Your objective:
Among the entries below, tally the lines that include "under", and give the number alone.

------ Extracted data ------

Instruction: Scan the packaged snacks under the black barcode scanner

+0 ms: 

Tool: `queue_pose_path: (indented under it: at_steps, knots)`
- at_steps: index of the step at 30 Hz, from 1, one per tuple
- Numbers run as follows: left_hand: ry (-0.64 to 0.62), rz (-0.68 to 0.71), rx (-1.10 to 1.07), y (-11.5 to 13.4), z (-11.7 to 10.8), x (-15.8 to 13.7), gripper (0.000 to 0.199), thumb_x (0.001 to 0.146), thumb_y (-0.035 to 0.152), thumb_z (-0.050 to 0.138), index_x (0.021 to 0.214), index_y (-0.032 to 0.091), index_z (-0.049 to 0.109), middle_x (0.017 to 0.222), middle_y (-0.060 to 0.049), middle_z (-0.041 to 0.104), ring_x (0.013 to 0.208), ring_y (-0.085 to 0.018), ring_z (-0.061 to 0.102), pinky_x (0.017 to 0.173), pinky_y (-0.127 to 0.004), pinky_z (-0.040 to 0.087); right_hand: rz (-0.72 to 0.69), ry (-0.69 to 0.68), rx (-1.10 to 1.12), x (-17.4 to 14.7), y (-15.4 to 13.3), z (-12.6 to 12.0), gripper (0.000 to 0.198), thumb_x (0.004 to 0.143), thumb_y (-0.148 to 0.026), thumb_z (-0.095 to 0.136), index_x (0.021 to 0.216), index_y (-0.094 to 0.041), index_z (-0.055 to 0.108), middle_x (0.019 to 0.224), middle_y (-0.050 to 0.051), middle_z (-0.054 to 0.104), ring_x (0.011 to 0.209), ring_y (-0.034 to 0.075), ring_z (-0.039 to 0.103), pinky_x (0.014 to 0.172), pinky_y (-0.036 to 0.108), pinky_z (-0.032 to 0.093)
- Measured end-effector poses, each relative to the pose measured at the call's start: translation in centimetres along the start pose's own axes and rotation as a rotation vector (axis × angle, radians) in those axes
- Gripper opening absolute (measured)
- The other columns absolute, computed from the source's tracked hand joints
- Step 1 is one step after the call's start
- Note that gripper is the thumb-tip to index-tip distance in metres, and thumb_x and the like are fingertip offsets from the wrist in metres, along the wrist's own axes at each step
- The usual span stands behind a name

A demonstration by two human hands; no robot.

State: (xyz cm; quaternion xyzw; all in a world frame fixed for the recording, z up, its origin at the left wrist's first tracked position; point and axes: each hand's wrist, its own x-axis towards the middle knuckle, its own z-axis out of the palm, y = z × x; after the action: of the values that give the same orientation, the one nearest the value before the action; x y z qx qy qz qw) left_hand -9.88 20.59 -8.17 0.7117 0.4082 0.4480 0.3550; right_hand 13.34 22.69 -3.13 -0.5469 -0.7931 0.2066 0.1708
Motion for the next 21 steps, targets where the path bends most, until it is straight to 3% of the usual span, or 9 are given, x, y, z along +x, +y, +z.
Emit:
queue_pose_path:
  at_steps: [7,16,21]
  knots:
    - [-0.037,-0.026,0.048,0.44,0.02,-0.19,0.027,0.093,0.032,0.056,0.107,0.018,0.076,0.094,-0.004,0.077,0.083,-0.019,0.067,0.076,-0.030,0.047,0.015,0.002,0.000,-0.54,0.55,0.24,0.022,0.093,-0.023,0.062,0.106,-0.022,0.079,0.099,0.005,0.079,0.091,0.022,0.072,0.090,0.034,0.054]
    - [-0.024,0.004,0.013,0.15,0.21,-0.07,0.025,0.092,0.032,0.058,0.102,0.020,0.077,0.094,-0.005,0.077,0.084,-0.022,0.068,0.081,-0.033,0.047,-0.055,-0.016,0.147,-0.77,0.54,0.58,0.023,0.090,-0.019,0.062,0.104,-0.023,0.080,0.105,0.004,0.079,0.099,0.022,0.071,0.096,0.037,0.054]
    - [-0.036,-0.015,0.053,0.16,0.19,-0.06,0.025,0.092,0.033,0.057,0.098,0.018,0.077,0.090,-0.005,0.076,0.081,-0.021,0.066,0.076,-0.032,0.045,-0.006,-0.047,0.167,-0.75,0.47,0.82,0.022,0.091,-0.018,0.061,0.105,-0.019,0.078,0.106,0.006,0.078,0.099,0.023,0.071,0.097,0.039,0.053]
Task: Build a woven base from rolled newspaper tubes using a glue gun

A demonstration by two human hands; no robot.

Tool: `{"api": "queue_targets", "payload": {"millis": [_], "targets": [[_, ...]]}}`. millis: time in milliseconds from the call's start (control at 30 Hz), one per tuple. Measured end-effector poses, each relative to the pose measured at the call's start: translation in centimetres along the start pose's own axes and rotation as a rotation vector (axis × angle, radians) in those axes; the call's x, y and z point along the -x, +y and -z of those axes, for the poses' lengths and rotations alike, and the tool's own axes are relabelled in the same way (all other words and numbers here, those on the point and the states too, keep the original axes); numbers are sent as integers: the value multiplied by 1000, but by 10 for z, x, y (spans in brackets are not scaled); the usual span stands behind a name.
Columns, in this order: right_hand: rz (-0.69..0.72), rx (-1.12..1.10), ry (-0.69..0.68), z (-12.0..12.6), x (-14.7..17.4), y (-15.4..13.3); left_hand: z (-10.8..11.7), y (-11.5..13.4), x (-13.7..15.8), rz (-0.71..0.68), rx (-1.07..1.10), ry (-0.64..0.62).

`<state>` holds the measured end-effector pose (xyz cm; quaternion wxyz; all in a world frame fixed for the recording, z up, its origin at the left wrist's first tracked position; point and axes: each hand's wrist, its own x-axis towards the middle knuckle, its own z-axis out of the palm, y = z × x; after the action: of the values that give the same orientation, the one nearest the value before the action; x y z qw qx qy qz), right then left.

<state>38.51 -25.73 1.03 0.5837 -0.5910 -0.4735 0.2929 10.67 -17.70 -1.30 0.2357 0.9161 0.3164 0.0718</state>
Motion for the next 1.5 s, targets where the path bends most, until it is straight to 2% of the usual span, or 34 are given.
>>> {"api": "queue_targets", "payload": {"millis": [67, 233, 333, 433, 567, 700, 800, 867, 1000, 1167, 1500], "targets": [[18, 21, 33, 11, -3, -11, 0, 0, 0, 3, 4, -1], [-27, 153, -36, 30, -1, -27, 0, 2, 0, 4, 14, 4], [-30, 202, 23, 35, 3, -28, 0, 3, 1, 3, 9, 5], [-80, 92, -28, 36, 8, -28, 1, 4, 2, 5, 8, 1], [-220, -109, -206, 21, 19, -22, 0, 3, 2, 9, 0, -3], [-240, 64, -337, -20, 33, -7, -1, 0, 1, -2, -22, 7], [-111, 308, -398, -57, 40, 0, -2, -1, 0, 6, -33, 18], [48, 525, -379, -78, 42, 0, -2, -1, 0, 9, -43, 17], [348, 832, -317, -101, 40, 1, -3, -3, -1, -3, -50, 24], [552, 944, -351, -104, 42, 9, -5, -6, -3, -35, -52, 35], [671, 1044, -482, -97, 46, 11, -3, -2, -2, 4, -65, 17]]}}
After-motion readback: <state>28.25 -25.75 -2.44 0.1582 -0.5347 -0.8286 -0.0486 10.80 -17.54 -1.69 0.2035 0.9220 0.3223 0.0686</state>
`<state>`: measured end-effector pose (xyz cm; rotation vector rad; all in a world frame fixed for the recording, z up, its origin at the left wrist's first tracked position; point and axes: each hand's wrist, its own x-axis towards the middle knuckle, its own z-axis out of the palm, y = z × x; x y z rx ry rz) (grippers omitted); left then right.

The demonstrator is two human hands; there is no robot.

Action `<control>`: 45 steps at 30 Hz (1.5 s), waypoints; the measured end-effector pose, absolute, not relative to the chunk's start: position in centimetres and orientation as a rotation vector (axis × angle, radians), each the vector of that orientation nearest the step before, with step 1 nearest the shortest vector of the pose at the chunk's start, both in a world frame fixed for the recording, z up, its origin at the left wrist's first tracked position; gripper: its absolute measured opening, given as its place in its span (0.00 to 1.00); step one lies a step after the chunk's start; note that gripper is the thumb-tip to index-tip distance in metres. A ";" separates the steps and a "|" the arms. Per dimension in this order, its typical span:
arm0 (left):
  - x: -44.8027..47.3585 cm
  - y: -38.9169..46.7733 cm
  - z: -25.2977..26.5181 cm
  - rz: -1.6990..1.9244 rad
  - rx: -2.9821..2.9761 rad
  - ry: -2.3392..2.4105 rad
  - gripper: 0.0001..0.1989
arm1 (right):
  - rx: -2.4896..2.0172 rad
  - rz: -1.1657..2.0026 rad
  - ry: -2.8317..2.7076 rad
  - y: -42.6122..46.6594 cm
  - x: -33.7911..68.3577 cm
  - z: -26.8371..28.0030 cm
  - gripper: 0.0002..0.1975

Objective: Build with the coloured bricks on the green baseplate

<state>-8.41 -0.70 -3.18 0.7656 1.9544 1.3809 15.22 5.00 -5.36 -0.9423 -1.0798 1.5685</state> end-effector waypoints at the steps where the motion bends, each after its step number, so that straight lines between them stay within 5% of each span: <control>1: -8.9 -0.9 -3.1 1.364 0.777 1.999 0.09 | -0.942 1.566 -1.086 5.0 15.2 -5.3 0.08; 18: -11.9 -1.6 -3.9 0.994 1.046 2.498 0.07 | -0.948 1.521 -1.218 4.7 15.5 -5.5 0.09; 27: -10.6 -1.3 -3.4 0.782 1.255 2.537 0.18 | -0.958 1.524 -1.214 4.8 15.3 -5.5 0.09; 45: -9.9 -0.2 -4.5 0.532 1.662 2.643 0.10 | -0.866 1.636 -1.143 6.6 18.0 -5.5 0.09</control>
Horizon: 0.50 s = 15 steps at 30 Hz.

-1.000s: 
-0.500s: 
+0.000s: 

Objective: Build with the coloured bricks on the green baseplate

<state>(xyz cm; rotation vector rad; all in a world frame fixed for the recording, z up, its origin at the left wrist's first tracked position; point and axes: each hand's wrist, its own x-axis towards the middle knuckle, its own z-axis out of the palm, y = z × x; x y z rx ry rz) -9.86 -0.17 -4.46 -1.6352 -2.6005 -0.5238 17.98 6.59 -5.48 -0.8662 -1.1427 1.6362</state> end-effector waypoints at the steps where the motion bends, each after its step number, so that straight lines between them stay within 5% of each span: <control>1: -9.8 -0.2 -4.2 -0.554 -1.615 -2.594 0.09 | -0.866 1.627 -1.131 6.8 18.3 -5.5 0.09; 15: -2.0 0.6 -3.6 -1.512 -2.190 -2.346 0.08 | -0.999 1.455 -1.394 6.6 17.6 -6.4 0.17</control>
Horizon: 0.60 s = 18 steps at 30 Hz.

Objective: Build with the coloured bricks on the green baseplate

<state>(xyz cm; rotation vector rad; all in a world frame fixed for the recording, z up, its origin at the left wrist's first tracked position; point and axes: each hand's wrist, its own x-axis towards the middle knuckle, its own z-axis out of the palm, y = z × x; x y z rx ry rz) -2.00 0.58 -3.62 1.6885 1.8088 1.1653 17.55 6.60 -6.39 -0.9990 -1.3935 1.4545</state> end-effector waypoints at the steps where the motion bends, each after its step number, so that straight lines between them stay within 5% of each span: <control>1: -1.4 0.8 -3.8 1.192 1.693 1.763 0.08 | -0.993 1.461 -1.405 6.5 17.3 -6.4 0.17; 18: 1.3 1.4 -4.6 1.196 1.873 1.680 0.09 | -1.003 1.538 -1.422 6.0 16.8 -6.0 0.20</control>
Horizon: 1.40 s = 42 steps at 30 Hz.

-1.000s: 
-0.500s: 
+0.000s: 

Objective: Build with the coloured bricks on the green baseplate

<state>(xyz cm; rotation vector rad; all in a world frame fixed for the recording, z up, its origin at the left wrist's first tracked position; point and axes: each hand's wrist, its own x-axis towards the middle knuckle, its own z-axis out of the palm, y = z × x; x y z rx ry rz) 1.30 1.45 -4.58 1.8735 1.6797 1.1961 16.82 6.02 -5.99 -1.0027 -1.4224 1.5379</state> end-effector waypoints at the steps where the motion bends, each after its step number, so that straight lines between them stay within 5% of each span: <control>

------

Reply:
2